• [TASK PROMPT]:
Output the line with "Tag black scissors in the picture above." and every line below it until the listing ends, exactly as written and with nothing added.

• [SUPPLIED DATA]:

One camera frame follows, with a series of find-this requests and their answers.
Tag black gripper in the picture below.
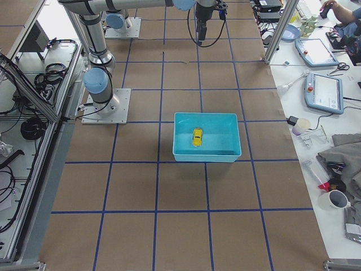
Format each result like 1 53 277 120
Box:
195 0 227 41

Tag yellow beetle toy car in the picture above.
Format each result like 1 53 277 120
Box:
192 128 203 147

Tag person's hand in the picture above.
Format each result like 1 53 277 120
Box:
320 0 354 24

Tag light blue plastic bin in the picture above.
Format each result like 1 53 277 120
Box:
173 112 242 163

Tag upper teach pendant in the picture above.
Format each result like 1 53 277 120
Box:
294 38 339 67

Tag teach pendant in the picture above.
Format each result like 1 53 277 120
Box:
304 73 344 115
294 38 339 67

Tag lower teach pendant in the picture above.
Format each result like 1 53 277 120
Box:
304 73 344 115

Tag white paper cup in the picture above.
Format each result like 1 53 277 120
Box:
292 118 311 136

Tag black scissors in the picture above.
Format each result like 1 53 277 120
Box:
327 62 350 76

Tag grey cloth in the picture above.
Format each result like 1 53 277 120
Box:
317 133 360 201

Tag white mug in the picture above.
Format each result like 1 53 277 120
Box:
318 190 351 211

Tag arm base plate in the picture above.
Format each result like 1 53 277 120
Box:
81 88 131 125
105 14 142 40

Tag aluminium frame post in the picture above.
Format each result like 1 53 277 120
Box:
264 0 298 64

• [THE ANSWER]:
Tag black scissors in the picture above.
Format each result like 1 53 277 120
Box:
327 62 350 76

Tag grey cloth in the picture above.
Format each result like 1 53 277 120
Box:
317 133 360 201

Tag white mug in the picture above.
Format each result like 1 53 277 120
Box:
318 190 351 211

Tag arm base plate in the picture above.
Format each result like 1 53 277 120
Box:
81 88 131 125
105 14 142 40

Tag aluminium frame post in the picture above.
Format each result like 1 53 277 120
Box:
264 0 298 64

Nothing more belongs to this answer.